Studies have shown that if 70% of the people adopted a vegan diet and 63% adopted a vegetarian diet (includes cheese, milk, and eggs) the combined impact would be huge! There would be a 70% reduction in emissions. That means if we take the low end of the current emissions above at 15% it would be reduced to 3.75%. The models show that it would also reduce global mortality by 6-10%. This reduction in emissions would save lives and reduce medical costs. Wow, this is definitely worth the changes. #1

What is a good planetary diet?

Well the EAT-Lancet Commission on Food, Planet, Health brought scientists together from around the world and asked the question: “Can we feed a future population of 10 billion people a healthy diet within planetary boundaries?” The answer is yes! We can! To do this, we need to move to a healthy eating approach which is symbolized by a plate that is half full of fruits, vegetables, and nuts. The other half contains whole grains, plant proteins (beans, lentils, etc.), unsaturated plant oils, and modest amounts of meat, dairy, sugars, and starchy vegetables. (>eat-lancet-commission). It is very different from our food consumption today and will require us to make a series of changes.

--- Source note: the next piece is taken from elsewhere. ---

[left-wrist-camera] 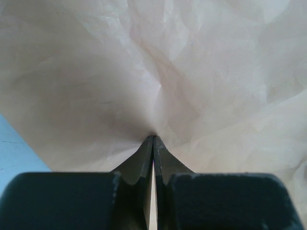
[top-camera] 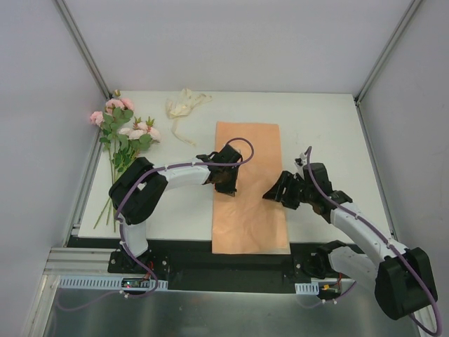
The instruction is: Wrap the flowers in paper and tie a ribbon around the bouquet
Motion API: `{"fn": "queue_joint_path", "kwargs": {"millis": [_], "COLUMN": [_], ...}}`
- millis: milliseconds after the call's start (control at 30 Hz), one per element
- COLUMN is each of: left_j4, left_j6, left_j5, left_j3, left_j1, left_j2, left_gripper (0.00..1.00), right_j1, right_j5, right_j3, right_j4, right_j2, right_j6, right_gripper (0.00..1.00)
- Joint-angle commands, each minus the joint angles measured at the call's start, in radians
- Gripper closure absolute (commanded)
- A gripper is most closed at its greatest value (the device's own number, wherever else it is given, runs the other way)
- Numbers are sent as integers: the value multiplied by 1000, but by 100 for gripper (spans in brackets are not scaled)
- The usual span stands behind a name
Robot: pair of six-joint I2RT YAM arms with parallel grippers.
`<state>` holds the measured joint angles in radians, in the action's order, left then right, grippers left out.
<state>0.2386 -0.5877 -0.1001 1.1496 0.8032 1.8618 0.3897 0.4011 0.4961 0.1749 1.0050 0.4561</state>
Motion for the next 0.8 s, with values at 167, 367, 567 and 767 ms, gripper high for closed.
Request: {"fn": "queue_joint_path", "kwargs": {"millis": [167, 367, 567, 767], "left_j4": [16, 11, 10, 4], "left_j6": [15, -4, -30, -20], "left_j5": [-47, -102, -187, -230], "left_j3": [45, 142, 298, 463], "left_j1": [-2, -2, -2, -9], "left_j2": [105, 164, 252, 240], "left_gripper": [100, 100, 100, 90], "right_j1": [-68, -72, -80, -78], "right_j5": [56, 44, -158, -303], "right_j3": [25, 93, 271, 481], "right_j4": [-71, -20, 257, 461], "right_j2": [-85, -39, -62, 23], "right_j6": [41, 20, -172, -388], "right_gripper": [50, 74, 91, 99]}}
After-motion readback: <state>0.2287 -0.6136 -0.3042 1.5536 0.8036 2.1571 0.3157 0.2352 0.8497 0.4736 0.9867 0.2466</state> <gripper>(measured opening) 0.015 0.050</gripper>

Five things you can do to reduce your footprint and increase your wellness.
  1. Eat more vegetarian meals. To help, we shared two fabulous vegetarian cookbooks: How to Cook Everything Vegetarian by Mark Bittman and The Modern Cooks Year by Anna Jones. 
  2. Shop local farms and farmers’ markets.
  3. Enjoy nature and support it: walk in parks or forest, grow trees and native plants (or support organizations doing so).
  4. Reduce waste, especially plastic: reusable bags, straws, recycle, and compost.
  5. Reduce driving/flying and increase walking and biking.

#1 Drawdown: The Most Comprehensive Plan Ever Proposed to Reverse Global Warming, Edited by Paul Hawken; section Food, page 39.